Il fau­dra alors que je t’arrache,
Que je déploie mes radicelles,
Tes pieds fouleront mes bois,
Ton souf­fle flétri­ra mes belles
Gram­inées plan­tées en base,
Ta bouche, ter­reur orgiaque,
Lacère ma mem­brane écorcée,
Tes pieds sar­clent ma terre,
Mon effroy­able envie appelle,
Un voile ama­rante me distrait,
Des êtres de chairs hurlants,
De rudes cognées font clair,
Brisures et sèves jaillissantes,
Je ne vois que ton corps fin,
Mes sens, fous et domptés,
M’as­sail­lent de mille douleurs,
Pen­dant que je sous­trais ta robe,
Ta brèche déli­cate s’empourpre,
Tes mains élancées se tordent,
Ton râle soudain m’écartèle,
Las, les hommes horrifiés !
Ils frap­pent mon écorce dure,
Ils déchi­quet­tent mes fusains,
Impré­ca­tions et som­bres prières,
Les hommes ten­tent de t’extraire,
De ma prise enrac­inée, ta taille
Se resserre. Tes pieds en mon tronc
S’ar­ri­ment et se ren­fonce.
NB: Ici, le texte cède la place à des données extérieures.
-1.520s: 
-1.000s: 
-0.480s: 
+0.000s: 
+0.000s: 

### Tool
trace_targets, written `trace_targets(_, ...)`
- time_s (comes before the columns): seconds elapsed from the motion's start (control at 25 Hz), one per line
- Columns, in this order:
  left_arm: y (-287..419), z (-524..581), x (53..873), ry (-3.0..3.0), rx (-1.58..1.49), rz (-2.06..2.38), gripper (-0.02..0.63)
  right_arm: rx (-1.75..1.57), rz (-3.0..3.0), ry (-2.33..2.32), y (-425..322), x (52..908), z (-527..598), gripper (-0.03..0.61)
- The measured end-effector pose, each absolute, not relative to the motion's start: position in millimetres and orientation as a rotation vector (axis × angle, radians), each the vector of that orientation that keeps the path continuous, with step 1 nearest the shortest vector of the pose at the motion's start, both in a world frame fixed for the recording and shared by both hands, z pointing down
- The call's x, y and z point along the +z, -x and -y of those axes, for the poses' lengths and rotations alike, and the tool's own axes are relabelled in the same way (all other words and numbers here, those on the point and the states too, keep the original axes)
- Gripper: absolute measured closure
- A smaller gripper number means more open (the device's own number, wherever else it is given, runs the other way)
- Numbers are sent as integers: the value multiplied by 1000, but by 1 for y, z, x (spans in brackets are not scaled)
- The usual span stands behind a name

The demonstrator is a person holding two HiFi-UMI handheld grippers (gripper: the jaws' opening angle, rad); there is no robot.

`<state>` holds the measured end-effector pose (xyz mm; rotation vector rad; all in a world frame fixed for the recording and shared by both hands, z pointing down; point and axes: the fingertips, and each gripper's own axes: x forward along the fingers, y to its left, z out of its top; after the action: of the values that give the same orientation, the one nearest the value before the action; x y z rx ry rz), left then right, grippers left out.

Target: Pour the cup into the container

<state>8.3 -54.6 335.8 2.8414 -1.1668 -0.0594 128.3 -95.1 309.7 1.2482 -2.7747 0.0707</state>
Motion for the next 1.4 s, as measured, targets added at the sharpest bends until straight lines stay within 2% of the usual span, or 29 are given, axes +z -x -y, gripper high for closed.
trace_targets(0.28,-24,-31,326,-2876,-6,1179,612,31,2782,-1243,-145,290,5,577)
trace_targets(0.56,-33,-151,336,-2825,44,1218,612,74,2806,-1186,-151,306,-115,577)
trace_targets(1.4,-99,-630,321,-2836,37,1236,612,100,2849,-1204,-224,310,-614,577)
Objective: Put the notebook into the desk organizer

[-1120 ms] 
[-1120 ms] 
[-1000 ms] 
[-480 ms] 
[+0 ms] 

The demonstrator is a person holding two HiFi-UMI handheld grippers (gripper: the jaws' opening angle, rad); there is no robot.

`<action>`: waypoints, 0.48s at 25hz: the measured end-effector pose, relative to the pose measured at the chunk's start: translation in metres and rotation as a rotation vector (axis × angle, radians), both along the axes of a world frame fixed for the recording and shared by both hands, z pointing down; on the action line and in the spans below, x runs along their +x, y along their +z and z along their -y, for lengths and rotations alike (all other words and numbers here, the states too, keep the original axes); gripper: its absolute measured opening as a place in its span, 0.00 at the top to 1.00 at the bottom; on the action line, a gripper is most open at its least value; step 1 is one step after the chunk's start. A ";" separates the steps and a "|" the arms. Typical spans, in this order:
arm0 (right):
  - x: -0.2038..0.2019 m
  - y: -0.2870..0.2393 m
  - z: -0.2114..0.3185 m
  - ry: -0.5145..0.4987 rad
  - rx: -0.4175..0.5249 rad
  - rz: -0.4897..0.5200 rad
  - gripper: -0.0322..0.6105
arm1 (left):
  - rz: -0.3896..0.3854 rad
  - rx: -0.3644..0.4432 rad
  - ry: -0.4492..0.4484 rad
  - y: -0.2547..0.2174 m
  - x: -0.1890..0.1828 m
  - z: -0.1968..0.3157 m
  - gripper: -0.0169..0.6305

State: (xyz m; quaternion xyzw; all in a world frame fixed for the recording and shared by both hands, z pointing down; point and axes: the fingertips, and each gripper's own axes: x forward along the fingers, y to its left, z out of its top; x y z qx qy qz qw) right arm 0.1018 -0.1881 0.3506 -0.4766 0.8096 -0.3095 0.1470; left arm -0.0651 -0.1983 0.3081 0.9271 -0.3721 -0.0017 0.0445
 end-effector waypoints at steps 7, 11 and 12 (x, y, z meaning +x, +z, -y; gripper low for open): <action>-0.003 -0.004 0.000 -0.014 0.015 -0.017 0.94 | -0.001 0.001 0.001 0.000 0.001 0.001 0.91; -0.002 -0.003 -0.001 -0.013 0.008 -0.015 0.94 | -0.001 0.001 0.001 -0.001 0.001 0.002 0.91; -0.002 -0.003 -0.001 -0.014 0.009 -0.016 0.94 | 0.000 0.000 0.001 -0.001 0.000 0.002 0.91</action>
Ta bouche
Gémis­sante s’en­robe à mon oreille,
Ta frêle rosace inonde ma péninsule,
La nuit est venue m’emporter,
Mon souf­fle de cent ans s’abat,
Mes sèves de l’Éther mon­tent en toi,
Tes yeux se révulsent et le cri
De ta bouche déforme la forêt.
Les hommes ne peu­vent plus rien,
Tel un faune réveil­lé, j’ai dominé
Ta chair, ta ver­tu, ta parole.
Les hommes prostrés et de terreur,
Délais­sent leurs haches coupantes,
Et tan­dis qu’en mon corps tu viens
Te dis­soudre en un paysage funeste,
Les regards des hommes se tournent,
Leurs mains s’é­gar­ent l’une à l’autre,
Leurs yeux se figent, se cotonnent,
Lai­teux et aveu­gles, les Hommes
S’en­fuient, tan­dis que ta dépouille
Encore jouis­sante et sursautante,
S’ar­roche à ma chair, et nous façonne,
Telle la stat­ue de l’au­tel célébré,
Une cathé­drale sylvestre relevée.
J’ai déver­sé dans ton être mes sucs mortels,
Et voilà une dryade qui soudain se révèle.